Perjalanan luar angkasa dan kesehatan jangka panjang
Meskipun memiliki ukuran sampel hanya satu, atau mungkin dua, Studi Kembar NASA memiliki implikasi luas untuk memahami risiko kesehatan dari perjalanan ruang angkasa jangka panjang, kata Markus Löbrich, seorang profesor biologi radiasi dan perbaikan DNA di Universitas Teknologi Darmstadt di Jerman. Löbrich bukan bagian dari penelitian ini tetapi turut menulis bagian perspektif yang menyertainya juga diterbitkan dalam jurnal Science.

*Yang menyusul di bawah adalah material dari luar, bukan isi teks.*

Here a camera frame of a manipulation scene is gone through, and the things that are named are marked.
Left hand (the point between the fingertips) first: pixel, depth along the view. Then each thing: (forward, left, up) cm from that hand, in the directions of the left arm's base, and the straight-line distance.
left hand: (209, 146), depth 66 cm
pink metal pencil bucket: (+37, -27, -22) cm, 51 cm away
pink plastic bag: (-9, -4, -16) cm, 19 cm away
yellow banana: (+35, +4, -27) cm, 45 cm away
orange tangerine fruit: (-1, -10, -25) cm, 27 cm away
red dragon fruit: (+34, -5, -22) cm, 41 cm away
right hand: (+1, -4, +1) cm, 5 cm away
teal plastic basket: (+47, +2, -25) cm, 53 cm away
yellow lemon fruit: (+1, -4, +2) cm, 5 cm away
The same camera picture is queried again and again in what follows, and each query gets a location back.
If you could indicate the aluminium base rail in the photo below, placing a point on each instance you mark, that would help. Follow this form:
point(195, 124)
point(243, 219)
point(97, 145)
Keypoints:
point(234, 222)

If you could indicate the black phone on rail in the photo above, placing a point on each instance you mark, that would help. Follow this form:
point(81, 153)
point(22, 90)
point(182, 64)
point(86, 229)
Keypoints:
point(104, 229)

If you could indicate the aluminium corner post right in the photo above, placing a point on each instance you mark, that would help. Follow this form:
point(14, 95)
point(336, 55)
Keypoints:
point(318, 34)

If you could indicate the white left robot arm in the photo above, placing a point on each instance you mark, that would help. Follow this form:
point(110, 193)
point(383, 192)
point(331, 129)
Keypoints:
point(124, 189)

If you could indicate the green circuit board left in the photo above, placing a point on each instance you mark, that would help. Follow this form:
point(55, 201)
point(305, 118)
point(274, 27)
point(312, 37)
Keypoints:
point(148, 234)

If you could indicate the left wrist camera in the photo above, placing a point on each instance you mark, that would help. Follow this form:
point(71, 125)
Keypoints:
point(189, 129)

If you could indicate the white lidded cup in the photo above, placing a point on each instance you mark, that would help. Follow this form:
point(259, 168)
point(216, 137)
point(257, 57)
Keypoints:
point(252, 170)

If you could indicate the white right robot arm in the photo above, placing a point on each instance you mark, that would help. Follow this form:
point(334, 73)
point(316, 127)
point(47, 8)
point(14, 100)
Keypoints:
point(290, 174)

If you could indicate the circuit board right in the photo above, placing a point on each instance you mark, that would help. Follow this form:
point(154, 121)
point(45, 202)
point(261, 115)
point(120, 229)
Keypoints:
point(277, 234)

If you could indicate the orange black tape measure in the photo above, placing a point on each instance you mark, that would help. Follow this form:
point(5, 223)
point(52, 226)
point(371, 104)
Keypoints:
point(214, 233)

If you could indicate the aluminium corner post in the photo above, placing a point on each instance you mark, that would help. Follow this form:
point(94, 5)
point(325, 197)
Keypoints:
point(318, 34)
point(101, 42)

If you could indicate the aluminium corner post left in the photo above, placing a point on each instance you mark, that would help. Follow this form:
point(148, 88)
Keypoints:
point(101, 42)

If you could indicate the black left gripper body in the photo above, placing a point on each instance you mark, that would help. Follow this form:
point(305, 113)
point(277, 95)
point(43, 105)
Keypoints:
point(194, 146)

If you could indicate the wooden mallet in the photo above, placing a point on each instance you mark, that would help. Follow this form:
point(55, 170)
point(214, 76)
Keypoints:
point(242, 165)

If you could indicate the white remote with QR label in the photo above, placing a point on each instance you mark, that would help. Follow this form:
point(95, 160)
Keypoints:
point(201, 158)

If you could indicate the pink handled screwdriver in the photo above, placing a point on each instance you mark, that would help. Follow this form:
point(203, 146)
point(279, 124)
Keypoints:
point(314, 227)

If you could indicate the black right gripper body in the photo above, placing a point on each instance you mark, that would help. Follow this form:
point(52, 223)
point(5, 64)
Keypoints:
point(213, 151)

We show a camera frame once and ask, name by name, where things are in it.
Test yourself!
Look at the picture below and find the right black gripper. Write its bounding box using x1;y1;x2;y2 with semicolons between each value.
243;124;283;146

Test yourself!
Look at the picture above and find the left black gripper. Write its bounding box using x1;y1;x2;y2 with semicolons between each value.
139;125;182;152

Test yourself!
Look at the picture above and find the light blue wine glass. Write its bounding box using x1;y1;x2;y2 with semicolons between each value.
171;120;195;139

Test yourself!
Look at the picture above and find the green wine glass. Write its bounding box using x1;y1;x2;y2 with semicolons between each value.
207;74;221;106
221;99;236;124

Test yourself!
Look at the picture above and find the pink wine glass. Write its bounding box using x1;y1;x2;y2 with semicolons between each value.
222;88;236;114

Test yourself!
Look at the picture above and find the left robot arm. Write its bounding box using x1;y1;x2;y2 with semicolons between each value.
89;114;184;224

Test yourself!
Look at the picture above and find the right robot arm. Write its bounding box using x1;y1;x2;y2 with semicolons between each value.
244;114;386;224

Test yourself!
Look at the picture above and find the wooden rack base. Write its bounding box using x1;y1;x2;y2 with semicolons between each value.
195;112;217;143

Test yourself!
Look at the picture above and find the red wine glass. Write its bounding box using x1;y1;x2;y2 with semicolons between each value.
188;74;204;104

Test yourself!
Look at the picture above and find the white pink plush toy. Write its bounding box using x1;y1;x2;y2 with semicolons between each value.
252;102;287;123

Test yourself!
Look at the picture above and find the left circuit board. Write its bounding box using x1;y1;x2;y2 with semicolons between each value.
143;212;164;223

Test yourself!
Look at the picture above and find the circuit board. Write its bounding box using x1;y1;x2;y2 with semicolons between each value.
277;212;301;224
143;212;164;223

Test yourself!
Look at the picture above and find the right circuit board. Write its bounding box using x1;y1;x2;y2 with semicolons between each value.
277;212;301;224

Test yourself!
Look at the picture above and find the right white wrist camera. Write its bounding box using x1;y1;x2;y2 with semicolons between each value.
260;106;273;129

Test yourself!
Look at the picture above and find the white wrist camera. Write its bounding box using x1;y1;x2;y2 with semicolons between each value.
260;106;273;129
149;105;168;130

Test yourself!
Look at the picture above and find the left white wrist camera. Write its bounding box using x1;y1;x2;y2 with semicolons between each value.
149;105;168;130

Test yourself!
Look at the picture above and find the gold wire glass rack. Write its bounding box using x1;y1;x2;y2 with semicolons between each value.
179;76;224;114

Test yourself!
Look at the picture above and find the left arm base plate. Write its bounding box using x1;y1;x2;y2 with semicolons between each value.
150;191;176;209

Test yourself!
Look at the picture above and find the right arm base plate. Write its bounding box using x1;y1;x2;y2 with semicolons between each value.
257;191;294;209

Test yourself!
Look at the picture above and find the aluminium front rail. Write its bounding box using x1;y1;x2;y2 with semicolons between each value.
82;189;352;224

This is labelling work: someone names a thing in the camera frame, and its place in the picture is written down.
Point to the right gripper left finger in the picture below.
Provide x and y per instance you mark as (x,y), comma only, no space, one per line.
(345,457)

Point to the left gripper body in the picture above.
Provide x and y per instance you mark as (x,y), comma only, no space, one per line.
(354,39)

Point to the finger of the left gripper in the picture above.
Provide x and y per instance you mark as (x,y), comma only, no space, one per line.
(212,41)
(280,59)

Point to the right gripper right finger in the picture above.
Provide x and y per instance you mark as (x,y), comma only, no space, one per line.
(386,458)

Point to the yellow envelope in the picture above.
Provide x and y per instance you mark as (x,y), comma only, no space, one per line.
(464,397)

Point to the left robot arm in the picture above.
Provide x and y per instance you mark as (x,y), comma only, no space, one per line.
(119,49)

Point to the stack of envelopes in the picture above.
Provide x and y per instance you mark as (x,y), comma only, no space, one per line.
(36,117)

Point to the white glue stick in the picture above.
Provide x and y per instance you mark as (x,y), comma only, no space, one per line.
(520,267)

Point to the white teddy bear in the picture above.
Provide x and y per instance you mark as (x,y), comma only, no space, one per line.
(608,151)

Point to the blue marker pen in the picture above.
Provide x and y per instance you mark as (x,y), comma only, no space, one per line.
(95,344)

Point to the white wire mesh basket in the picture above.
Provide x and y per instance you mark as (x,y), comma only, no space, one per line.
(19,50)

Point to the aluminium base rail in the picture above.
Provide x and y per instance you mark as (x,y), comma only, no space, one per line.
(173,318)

Löbrich mengatakan kepada Live Science bahwa sedikit yang berharga diketahui tentang efek kesehatan dari perjalanan ruang angkasa, tetapi Studi Kembar NASA telah mengambil langkah pertama dalam mengukur risiko. Dia mengatakan bahwa perubahan telomer, misalnya, berpotensi serius dan bisa jadi akibat radiasi partikel. Dosis radiasi pada misi Mars dapat mencapai lima kali lebih tinggi daripada misi ISS, sehingga NASA perlu memikirkan cara untuk melindungi astronot yang bepergian ke sana dan kembali, katanya.

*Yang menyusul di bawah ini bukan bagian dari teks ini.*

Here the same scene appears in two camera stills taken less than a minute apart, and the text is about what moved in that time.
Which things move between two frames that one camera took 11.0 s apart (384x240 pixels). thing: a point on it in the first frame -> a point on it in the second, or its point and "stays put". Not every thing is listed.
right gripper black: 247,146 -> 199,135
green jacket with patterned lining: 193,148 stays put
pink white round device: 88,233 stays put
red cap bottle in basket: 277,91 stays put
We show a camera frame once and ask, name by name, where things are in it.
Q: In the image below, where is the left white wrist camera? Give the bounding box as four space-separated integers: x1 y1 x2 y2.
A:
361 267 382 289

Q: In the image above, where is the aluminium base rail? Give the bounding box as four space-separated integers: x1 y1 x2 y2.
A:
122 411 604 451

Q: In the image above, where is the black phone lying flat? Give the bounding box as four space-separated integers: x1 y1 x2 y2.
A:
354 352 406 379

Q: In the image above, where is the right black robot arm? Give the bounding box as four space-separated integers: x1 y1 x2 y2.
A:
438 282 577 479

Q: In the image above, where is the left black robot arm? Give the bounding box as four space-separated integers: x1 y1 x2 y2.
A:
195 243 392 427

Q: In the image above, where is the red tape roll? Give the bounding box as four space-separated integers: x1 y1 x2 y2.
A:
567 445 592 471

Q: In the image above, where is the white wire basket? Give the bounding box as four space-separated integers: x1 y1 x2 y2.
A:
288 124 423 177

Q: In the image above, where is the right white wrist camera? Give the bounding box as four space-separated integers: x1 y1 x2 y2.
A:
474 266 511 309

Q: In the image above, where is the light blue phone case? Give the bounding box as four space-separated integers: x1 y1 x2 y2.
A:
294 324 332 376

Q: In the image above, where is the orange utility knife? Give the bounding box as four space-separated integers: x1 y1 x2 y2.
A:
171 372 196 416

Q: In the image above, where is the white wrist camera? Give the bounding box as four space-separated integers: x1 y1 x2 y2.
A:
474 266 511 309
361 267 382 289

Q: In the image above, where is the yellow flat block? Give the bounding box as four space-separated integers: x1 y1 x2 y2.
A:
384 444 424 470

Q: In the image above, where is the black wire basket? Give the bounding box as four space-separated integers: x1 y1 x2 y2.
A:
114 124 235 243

Tetapi Robert Zubrin, seorang ahli radiasi dan pendiri dan presiden Masyarakat Mars, mengatakan kepada Live Science bahwa NASA Twins Study "mendukung kasus bahwa radiasi bukanlah penghalang bagi misi Mars manusia."

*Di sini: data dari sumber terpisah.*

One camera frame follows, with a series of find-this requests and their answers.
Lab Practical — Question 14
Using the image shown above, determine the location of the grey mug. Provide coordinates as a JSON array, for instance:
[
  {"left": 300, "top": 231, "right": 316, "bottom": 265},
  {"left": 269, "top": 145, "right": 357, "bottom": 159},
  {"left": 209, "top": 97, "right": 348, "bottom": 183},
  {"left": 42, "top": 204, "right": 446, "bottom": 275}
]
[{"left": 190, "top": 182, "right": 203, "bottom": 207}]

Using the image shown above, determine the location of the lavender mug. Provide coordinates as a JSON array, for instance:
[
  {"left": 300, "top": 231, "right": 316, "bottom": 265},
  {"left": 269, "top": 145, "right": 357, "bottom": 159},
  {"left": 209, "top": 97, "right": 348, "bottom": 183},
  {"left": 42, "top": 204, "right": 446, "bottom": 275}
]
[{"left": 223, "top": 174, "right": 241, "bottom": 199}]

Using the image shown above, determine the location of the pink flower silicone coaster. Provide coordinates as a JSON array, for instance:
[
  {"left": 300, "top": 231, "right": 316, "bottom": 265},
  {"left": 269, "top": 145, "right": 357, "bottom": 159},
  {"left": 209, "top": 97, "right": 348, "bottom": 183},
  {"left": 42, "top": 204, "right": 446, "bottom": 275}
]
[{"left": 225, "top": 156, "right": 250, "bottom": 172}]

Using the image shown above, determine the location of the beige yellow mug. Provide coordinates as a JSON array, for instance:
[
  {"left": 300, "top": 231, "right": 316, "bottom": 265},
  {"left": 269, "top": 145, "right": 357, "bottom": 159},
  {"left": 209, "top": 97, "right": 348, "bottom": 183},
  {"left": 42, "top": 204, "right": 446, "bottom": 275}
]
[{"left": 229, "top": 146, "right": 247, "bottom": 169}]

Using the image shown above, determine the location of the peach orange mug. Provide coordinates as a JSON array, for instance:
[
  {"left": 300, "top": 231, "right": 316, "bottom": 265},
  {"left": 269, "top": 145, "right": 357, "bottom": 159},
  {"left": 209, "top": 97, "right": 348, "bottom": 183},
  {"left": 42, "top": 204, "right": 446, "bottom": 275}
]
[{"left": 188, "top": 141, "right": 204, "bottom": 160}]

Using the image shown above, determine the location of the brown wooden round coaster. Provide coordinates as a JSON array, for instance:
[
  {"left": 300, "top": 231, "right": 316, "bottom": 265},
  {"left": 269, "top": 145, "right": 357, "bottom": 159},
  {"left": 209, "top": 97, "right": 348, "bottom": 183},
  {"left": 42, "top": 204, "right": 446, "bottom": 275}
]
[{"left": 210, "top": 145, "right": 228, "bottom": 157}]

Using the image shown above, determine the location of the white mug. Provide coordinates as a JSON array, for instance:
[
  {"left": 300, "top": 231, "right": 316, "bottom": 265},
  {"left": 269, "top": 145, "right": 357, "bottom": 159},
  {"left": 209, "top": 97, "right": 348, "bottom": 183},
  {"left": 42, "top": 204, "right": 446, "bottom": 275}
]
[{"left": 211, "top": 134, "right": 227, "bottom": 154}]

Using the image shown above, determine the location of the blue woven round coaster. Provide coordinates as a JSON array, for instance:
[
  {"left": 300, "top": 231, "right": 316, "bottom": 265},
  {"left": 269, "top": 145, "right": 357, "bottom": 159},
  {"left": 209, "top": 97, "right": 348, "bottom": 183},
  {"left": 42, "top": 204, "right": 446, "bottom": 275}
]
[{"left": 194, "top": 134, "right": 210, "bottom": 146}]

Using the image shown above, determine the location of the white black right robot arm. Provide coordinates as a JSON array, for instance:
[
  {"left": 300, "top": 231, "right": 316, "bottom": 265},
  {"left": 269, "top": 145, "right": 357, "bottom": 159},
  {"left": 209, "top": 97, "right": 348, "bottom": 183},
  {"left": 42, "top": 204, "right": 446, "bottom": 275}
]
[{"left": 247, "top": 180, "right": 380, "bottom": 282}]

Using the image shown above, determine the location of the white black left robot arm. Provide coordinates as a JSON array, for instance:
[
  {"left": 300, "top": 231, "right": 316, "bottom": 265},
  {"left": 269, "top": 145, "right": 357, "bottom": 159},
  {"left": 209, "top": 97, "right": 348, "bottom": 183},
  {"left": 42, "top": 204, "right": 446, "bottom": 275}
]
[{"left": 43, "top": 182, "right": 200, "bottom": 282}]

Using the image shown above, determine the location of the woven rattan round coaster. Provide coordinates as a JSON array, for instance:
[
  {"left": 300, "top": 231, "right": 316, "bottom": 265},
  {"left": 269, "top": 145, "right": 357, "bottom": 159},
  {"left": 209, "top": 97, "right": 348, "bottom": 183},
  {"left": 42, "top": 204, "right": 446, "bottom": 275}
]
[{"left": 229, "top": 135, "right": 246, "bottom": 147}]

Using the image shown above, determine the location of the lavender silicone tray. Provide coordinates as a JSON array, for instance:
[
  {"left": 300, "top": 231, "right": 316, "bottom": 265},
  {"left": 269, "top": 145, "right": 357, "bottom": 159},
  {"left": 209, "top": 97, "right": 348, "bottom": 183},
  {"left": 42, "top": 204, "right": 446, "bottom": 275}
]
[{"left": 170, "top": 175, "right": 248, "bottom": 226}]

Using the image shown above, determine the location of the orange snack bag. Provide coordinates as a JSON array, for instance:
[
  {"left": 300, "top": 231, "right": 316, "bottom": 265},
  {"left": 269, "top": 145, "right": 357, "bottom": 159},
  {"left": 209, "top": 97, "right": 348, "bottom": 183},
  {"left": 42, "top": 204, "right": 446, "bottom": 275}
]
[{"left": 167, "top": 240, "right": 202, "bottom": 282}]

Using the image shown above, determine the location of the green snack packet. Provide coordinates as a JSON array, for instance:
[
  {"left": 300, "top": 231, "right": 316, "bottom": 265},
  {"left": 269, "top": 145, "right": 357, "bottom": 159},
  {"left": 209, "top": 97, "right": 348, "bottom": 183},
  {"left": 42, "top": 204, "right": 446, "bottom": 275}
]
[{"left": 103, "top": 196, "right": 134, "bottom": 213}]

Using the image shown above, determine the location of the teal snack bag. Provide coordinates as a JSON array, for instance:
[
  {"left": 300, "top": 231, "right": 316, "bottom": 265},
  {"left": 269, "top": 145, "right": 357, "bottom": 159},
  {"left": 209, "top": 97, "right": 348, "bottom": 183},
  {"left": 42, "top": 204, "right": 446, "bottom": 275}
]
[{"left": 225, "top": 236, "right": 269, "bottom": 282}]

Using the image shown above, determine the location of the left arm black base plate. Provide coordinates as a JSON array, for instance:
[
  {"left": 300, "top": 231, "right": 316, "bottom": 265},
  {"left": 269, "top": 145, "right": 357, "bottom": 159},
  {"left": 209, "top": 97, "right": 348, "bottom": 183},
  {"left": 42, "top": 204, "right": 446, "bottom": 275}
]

Zubrin, yang tidak terlibat dengan penelitian ini, memperkirakan bahwa dosis radiasi dari satu tahun pada ISS, sebagian terlindung dari radiasi matahari dan kosmik, akan setara dengan dosis dari perjalanan enam bulan ke Mars, pada kecepatan tercepat yang metode propulsi saat ini bisa membawa kita ke sana. Jadi, fakta bahwa Scott Kelly tidak menunjukkan efek buruk langsung dari tinggal selama setahun di ISS, seperti halnya bagi orang lain yang memiliki paparan radiasi kumulatif yang sebanding di ruang angkasa, menjadi pertanda baik untuk eksplorasi Mars, kata Zubrin.
Mencapai Mars lebih cepat akan menjadi skenario terbaik untuk meminimalkan risiko kesehatan. Bepergian dengan kecepatan mendekati cahaya, seperti kembaran Einstein, kami akan tiba dalam beberapa menit. Kecuali terobosan propulsi fantastis, kita harus menyelesaikan enam sampai sembilan bulan. Berkat Scott dan Mark Kelly, para ilmuwan sekarang lebih yakin bahwa perjalanan itu, betapapun sulitnya, kemungkinan tidak akan mematikan.
Ikuti Christopher Wanjek @wanjek untuk kicauan harian tentang kesehatan dan sains Wanjek adalah penulis "Spacefarers: Bagaimana Manusia Akan Menenangkan Bulan, Mars dan Selanjutnya," dari Harvard University Press, Spring 2020.